On 1/11/24 23:24, Richard (Rikki) Andrew Cattermole wrote:
> 
> On 12/01/2024 11:17 AM, Timon Gehr wrote:
>> On 1/11/24 22:37, Walter Bright wrote:
>>
>>     On 1/11/2024 1:18 PM, DrDread wrote:
>>
>>         this is discarding the use case that you want to mark only parts
>>         of your codebase nogc, but enforce it'S really nogc. we do use
>>         some realtime threads, but the rest off the app is @gc.
>>
>>     This subthread suggests to me that the problem with @nogc is it
>>     works. ...
>>
>> It does not work. There are two options:
>>
>>   * Mark the function and callback |@nogc|, then GC users cannot use
>>     your library.
>>   * Mark the function and callback not |@nogc|, then |@nogc| users
>>     cannot use your library.
> 
> Indeed, what I want is contract invalidation.
> 
> ```d
> void func(void delegate() @safe @nogc del) @safe @nogc {
>      del();
> }
> ```
> 
> If we pass in ``@nogc`` delegate, it works as is.
> 
> If we don't the caller sees:
> 
> ```d
> void func(void delegate() @system del) @system {
>      del();
> }
> ```
> 
> It's ``@system`` simply because the delegate is not ``scope`` and therefore can escape, otherwise with DIP1000 and ``scope`` would still be ``@safe``.
> 
> This would not replace attribute inference.

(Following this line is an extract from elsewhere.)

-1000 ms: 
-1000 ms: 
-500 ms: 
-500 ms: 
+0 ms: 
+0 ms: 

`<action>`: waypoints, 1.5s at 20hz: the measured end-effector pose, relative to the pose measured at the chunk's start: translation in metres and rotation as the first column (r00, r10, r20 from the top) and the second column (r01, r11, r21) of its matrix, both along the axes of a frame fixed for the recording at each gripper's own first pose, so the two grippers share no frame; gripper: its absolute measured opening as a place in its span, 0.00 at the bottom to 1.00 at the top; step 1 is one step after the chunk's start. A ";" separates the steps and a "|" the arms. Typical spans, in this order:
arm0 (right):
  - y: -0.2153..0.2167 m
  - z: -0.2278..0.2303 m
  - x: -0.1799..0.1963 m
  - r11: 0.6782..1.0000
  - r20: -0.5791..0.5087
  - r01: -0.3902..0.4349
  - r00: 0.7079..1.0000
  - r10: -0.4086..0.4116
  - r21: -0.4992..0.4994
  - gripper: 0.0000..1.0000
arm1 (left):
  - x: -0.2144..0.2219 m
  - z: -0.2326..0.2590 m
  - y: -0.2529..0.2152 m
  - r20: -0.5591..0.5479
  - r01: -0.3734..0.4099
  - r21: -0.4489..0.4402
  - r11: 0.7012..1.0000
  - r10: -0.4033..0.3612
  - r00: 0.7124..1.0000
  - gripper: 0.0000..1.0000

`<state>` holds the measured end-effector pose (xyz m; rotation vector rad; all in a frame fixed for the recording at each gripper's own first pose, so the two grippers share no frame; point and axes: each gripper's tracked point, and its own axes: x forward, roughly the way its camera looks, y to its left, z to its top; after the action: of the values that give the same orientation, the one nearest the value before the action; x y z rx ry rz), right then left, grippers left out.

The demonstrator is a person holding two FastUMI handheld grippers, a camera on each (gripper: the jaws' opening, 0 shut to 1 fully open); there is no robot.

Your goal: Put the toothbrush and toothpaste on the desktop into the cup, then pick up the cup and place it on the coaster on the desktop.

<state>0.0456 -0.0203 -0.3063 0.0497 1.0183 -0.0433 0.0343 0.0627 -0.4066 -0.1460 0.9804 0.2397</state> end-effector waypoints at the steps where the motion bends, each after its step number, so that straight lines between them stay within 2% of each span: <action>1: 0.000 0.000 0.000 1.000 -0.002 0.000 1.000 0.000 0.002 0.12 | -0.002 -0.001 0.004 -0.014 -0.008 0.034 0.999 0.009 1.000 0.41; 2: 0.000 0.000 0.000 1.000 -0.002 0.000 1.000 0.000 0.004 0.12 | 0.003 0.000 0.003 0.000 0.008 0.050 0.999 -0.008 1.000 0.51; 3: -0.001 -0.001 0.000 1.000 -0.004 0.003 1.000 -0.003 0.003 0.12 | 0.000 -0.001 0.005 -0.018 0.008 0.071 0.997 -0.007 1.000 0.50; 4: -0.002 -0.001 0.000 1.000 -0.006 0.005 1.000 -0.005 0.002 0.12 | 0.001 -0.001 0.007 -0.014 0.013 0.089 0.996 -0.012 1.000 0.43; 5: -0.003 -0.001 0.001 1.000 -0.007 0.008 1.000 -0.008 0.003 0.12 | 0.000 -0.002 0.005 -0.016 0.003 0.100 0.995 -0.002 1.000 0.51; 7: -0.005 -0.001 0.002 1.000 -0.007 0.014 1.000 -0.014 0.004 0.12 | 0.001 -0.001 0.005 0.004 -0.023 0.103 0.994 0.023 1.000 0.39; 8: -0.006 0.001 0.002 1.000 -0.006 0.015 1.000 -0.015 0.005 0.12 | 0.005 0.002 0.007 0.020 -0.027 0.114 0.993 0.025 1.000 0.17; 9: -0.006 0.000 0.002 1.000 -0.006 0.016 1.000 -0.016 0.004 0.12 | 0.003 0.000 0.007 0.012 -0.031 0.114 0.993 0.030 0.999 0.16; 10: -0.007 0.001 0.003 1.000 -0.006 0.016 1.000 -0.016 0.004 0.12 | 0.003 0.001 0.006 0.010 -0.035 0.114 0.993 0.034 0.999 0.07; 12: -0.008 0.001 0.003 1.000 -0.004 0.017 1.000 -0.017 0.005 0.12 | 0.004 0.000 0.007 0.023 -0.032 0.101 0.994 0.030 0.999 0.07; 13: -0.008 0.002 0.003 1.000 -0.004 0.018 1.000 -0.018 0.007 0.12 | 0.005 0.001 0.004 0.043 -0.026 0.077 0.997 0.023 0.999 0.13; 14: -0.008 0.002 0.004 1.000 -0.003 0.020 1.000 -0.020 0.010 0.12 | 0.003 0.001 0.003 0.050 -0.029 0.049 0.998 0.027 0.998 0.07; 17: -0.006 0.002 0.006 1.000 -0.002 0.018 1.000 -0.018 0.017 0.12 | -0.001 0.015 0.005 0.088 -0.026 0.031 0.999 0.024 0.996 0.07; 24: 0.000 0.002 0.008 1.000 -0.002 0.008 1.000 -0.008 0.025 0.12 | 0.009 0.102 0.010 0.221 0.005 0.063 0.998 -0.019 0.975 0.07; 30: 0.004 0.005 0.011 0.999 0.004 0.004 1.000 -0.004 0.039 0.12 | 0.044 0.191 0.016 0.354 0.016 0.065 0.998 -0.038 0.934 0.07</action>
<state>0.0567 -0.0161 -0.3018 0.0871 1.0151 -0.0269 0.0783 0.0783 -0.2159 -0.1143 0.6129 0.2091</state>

But instead help interfacing code that needs those guarantees versus those that don't.

If you do that D can no longer correctly implement a higher-order function that forms the composed function from its two arguments. It looks good on paper for a few minutes, but this is not a good solution to apply by default.

On 12/01/2024 11:33 AM, Timon Gehr wrote:
> If you do that D can no longer correctly implement a higher-order function that forms the composed function from its two arguments. It looks good on paper for a few minutes, but this is not a good solution to apply by default.

Unless we get something different that solves the same premise, opt-in is fine.

I'm thinking explicitly for things like ``opApply``. Having giant mixin templates that handle all combinations is far worse.

This is a reasonable argument. I've often suggested that people just write code and don't use attributes. The code will still work just fine.

Where attributes make sense is when you want a rigorous check on something. For example, to share a data structure among threads, making it `immutable` will ensure that no synchronization is necessary.

The beauty of pure functions is you can reason about them, knowing that there is no "side loading" hanky panky going on. It can be verified by the compiler. This is highly useful for doing parallel execution of things.

`scope` is handy for verifing the lifetime of a pointer, which is essential if you need to pinch off all memory leaks.

Another way to deal with attributes is to use templates, as the compiler will infer attributes for template functions.

Any piece of code that accepts lambdas, callbacks, etc., should be very clear about attribute use and how that will apply to the lambdas, etc.

On Thursday, 11 January 2024 at 21:37:01 UTC, Walter Bright wrote:
>
> This subthread suggests to me that the problem with @nogc is it works.


@nogc could get an escape hatch maybe?
pure is especially annoying because no escape hatch.

Perhaps we can live with their UB in a per-attribute basis.
UB of @nogc is allocating  with GC, it only annoys in cases without GC, else well, type system was broken.

It's pretty nice to enforce statically no accidental allocation in a time critical callback, in short the reasons that made @nogc invented still apply.